__What you should do__: Output exactly the lines below, starting with the line that has "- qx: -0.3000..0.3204" and going on through the line that has "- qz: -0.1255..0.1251", both included, and no other lines.

__Recorded information__:
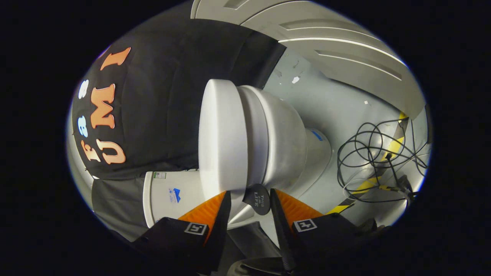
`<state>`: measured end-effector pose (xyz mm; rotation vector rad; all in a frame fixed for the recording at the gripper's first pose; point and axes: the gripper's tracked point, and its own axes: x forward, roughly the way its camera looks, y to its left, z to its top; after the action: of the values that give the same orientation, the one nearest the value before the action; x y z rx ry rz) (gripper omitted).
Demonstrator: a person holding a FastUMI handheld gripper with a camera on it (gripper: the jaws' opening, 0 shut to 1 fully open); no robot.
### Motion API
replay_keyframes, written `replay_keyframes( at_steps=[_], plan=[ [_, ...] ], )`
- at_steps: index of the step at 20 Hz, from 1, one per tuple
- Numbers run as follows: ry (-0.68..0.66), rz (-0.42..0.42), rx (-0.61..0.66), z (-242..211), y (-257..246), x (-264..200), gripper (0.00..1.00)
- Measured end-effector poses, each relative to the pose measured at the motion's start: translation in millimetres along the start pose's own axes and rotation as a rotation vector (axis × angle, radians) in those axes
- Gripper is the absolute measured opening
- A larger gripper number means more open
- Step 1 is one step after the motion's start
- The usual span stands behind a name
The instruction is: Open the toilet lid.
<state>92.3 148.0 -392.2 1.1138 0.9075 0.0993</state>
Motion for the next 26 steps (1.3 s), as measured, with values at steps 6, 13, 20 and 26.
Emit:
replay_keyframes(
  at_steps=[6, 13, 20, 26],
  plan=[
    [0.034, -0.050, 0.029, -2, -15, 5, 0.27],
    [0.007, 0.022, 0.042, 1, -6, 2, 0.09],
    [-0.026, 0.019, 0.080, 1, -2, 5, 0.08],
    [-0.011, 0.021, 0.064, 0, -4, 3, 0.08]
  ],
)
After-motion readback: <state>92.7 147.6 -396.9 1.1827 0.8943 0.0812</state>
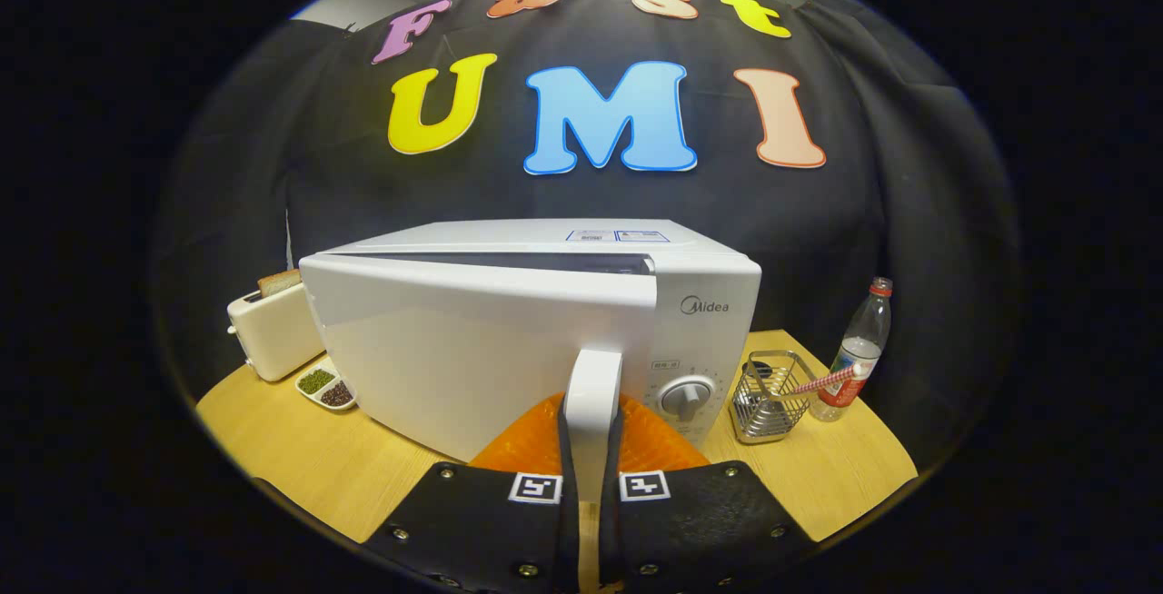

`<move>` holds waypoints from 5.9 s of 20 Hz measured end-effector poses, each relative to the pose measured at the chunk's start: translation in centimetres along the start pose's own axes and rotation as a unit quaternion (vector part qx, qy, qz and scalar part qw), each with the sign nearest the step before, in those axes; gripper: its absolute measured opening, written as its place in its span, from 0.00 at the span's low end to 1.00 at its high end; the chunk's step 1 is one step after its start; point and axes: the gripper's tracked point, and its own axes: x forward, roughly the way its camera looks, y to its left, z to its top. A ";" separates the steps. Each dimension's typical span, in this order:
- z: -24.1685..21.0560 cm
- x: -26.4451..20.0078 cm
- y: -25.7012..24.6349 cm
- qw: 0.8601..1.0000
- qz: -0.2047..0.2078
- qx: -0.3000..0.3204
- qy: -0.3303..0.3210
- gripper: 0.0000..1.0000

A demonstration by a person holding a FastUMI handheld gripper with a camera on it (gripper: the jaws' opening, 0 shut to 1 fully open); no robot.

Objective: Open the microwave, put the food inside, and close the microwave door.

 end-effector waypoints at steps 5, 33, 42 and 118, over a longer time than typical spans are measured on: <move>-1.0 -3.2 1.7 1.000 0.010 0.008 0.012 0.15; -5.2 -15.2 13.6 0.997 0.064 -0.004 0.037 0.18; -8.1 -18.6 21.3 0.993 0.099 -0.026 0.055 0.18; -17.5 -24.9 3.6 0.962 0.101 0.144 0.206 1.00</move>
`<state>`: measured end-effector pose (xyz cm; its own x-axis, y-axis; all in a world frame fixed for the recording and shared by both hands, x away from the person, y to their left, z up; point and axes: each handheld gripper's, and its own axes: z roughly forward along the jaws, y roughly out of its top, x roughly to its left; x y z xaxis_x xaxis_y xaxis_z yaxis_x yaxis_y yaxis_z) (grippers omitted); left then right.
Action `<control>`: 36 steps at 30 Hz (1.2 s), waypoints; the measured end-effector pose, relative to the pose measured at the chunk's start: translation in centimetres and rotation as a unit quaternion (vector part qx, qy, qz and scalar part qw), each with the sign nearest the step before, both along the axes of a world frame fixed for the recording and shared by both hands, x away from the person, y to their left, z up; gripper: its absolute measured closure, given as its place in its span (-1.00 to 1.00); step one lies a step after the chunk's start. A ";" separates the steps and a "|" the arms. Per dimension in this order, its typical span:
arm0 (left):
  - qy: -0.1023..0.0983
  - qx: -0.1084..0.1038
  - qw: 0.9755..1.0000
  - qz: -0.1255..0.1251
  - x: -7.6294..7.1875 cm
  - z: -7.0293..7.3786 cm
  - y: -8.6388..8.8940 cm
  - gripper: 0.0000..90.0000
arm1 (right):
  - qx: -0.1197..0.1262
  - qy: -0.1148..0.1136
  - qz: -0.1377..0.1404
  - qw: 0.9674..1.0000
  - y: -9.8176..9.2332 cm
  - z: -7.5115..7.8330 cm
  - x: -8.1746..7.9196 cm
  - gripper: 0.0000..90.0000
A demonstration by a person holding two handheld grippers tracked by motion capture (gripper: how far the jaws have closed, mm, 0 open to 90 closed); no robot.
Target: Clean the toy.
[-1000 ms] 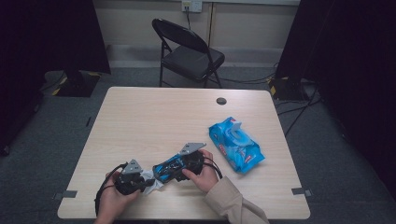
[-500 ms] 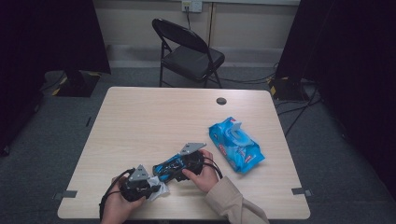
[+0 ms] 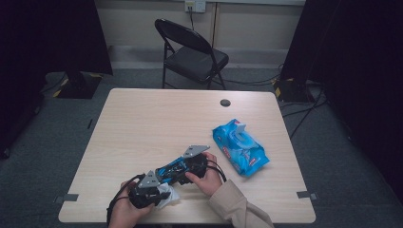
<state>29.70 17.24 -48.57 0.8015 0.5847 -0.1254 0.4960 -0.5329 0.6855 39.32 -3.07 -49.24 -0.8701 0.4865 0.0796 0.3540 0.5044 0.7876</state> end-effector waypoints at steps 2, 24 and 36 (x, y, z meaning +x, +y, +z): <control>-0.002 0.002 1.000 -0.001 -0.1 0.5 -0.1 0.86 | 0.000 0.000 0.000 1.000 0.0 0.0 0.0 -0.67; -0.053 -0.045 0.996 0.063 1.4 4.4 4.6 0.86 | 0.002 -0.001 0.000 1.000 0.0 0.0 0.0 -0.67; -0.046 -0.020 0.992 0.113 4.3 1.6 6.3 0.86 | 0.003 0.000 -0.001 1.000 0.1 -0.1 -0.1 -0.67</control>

__Task answer__:
- qx: -0.3000..0.3204
- qy: -0.3303..0.3210
- gripper: 0.0000..1.0000

A demonstration by a person holding a FastUMI handheld gripper with a camera on it (gripper: the jaws' opening, 0 shut to 1 fully open); no robot.

Objective: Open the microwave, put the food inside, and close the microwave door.

 end-effector waypoints at steps 5, 33, 42 and 118, over a longer time than typical spans are measured on: <move>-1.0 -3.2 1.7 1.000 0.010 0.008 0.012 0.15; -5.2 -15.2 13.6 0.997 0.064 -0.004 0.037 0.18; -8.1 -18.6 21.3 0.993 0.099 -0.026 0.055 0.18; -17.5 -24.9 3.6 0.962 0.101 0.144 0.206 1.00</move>
`<state>`: measured end-effector pose (xyz cm; its own x-axis, y-axis; all in a world frame fixed for the recording and shared by both hands, x away from the person, y to their left, z up; point and axes: each handheld gripper's, and its own axes: z roughly forward along the jaws, y roughly out of its top, x roughly to its left; x y z xaxis_x xaxis_y xaxis_z yaxis_x yaxis_y yaxis_z) (grippers omitted); left then right.
Action `<control>`: 36 steps at 30 Hz (1.2 s), waypoints; the measured end-effector pose, relative to the pose measured at the chunk's start: translation in centimetres and rotation as a unit quaternion (vector part qx, qy, qz and scalar part qw), each with the sign nearest the step before, both along the axes of a world frame fixed for the recording and shared by both hands, x away from the person, y to their left, z up; gripper: its absolute measured closure, given as its place in its span (-1.00 to 1.00); step one lies a step after the chunk's start. A ";" separates the steps and a "|" the arms. Per dimension in this order, its typical span:
arm0 (left):
  - qy: -0.1023..0.0983
  - qx: -0.1084..0.1038
  - qw: 0.9755..1.0000
  - qz: -0.1255..0.1251

The output has been given in full.